The question now is, Does the patient who has asymptomatic metastatic disease need to be treated at that time, or later? That’s a critical question to which we don’t know the answer. In my practice, for asymptomatic patients with low-volume disease, I have a discussion about what we know about the trials. As an academician, I have clinical research opportunities for some of these patients and certainly would steer them in that direction. When a patient is not interested in participating in a clinical trial, I review the data with him and try to arrive at a reasonable decision based on his individual perspective.

Prostate Cancer Update 2005 (3)

DR KLOTZ: Among patients with metastatic disease, two trials have shown a survival benefit with docetaxel. This was widely acknowledged to be a huge step forward because, up to that point, chemotherapy provided just a quality-oflife benefit. A survival benefit is a major event. Of course, the size of that benefit was somewhere around two and a half months. The trials compared docetaxel against other chemotherapy regimens. Hence, it’s definitely a significant event in the history of the management of prostate cancer.
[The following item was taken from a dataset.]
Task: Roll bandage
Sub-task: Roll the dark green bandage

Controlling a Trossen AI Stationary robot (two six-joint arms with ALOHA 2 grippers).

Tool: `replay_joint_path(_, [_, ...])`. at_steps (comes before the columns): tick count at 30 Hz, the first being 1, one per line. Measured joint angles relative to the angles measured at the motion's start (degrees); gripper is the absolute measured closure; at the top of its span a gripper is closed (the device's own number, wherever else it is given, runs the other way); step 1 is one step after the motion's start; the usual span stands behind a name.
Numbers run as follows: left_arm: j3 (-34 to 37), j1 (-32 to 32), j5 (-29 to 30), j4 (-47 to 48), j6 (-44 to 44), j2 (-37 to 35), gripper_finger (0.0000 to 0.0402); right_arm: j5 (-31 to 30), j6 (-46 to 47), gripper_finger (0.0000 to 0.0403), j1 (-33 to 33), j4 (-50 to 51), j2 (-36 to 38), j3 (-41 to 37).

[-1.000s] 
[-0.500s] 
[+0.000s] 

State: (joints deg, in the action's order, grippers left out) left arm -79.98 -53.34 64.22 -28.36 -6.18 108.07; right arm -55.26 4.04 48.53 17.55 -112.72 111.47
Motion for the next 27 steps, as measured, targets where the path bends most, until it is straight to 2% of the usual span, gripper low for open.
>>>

Clearly, the standard of care is now docetaxel, and it should be offered to patients who have hormone-refractory metastatic prostate cancer. The controversy involves whether it should be offered earlier, and those studies are being conducted. If a patient has a rapidly rising PSA with hormone-refractory metastatic disease — whether he’s symptomatic or not — I think it’s reasonable to treat him with docetaxel. I use the PSA doubling time as a surrogate marker for symptomatic progression, because I know that the patient is going to have symptoms soon. If he has hormonerefractory disease without evidence of recurrence, I don’t treat him.

Docetaxel is very well tolerated, and the mortality rate from toxicity is extremely low. I have been very impressed with the favorable toxicity profile of docetaxel. I also think that elderly patients tolerate it quite well. The toxicity associated with chemotherapy is acute, while the toxicity associated with hormonal therapy is chronic, long term and insidious. Patients receive chemotherapy for a much shorter period of time, as a rule.